**Task details:** Output all of the material beneath this line exactly as it is.

[Start of Attachment]

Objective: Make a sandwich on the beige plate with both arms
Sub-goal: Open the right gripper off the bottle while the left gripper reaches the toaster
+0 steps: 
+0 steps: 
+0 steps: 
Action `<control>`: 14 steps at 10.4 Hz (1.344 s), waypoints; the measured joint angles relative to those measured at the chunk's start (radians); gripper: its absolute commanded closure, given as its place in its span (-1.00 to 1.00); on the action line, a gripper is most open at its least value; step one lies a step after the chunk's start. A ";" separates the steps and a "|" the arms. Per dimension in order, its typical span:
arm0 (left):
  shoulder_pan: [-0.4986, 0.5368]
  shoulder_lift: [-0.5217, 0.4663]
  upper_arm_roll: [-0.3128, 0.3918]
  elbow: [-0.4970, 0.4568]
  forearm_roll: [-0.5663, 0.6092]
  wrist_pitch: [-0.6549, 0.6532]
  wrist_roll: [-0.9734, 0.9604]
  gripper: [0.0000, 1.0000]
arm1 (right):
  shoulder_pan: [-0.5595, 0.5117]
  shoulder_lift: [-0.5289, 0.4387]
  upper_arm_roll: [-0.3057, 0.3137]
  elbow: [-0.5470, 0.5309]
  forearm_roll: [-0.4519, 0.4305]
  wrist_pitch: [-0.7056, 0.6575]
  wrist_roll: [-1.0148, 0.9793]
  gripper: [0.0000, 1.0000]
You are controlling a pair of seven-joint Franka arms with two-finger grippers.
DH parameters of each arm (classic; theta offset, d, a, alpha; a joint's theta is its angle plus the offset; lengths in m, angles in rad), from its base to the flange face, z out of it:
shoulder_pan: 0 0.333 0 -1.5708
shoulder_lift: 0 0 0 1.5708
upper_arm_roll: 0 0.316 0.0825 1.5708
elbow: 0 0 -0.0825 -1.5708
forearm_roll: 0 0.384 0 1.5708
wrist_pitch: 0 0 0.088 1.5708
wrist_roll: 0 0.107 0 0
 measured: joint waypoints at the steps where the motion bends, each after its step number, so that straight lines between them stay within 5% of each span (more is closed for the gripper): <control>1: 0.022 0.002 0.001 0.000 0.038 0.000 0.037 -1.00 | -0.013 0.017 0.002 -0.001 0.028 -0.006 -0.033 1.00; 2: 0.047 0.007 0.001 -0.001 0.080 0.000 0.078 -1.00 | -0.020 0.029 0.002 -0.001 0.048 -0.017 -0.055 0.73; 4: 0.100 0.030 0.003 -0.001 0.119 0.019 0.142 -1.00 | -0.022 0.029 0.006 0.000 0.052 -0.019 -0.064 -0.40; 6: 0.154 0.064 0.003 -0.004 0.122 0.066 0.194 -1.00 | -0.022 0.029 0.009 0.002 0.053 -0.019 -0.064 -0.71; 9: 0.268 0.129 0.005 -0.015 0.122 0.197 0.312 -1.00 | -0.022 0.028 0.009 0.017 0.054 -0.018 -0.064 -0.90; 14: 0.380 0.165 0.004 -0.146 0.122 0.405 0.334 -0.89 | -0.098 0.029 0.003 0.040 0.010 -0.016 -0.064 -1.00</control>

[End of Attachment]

**Exercise answer:**
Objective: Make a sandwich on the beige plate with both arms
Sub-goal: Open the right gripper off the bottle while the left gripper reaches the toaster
+0 steps: 
+0 steps: 
+0 steps: 
Action `<control>`: 14 steps at 10.4 Hz (1.344 s), waypoints; the measured joint angles relative to those measured at the chunk's start (radians); gripper: its absolute commanded closure, given as its place in its span (-1.00 to 1.00); on the action line, a gripper is most open at its least value; step one lies a step after the chunk's start. A ";" separates the steps and a "|" the arms. Per dimension in order, its typical span:
arm0 (left):
  shoulder_pan: [-0.4986, 0.5368]
  shoulder_lift: [-0.5217, 0.4663]
  upper_arm_roll: [-0.3128, 0.3918]
  elbow: [-0.4970, 0.4568]
  forearm_roll: [-0.5663, 0.6092]
  wrist_pitch: [-0.6549, 0.6532]
  wrist_roll: [-0.9734, 0.9604]
  gripper: [0.0000, 1.0000]
arm1 (right):
  shoulder_pan: [-0.5595, 0.5117]
  shoulder_lift: [-0.5289, 0.4387]
  upper_arm_roll: [-0.3057, 0.3137]
  elbow: [-0.5470, 0.5309]
  forearm_roll: [-0.4519, 0.4305]
  wrist_pitch: [-0.7056, 0.6575]
  wrist_roll: [-1.0148, 0.9793]
  gripper: [0.0000, 1.0000]
You are controlling a pair of seven-joint Franka arms with two-finger grippers.
DH parameters of each arm (classic; theta offset, d, a, alpha; a joint's theta is its angle plus the offset; lengths in m, angles in rad), from its base to the flange face, z out of it:
shoulder_pan: 0 0.333 0 -1.5708
shoulder_lift: 0 0 0 1.5708
upper_arm_roll: 0 0.316 0.0825 1.5708
elbow: 0 0 -0.0825 -1.5708
forearm_roll: 0 0.384 0 1.5708
wrist_pitch: 0 0 0.088 1.5708
wrist_roll: 0 0.107 0 0
 measured: joint waypoints at the steps where the motion bends, each after its step number, so that straight lines between them stay within 5% of each span (more is closed for the gripper): <control>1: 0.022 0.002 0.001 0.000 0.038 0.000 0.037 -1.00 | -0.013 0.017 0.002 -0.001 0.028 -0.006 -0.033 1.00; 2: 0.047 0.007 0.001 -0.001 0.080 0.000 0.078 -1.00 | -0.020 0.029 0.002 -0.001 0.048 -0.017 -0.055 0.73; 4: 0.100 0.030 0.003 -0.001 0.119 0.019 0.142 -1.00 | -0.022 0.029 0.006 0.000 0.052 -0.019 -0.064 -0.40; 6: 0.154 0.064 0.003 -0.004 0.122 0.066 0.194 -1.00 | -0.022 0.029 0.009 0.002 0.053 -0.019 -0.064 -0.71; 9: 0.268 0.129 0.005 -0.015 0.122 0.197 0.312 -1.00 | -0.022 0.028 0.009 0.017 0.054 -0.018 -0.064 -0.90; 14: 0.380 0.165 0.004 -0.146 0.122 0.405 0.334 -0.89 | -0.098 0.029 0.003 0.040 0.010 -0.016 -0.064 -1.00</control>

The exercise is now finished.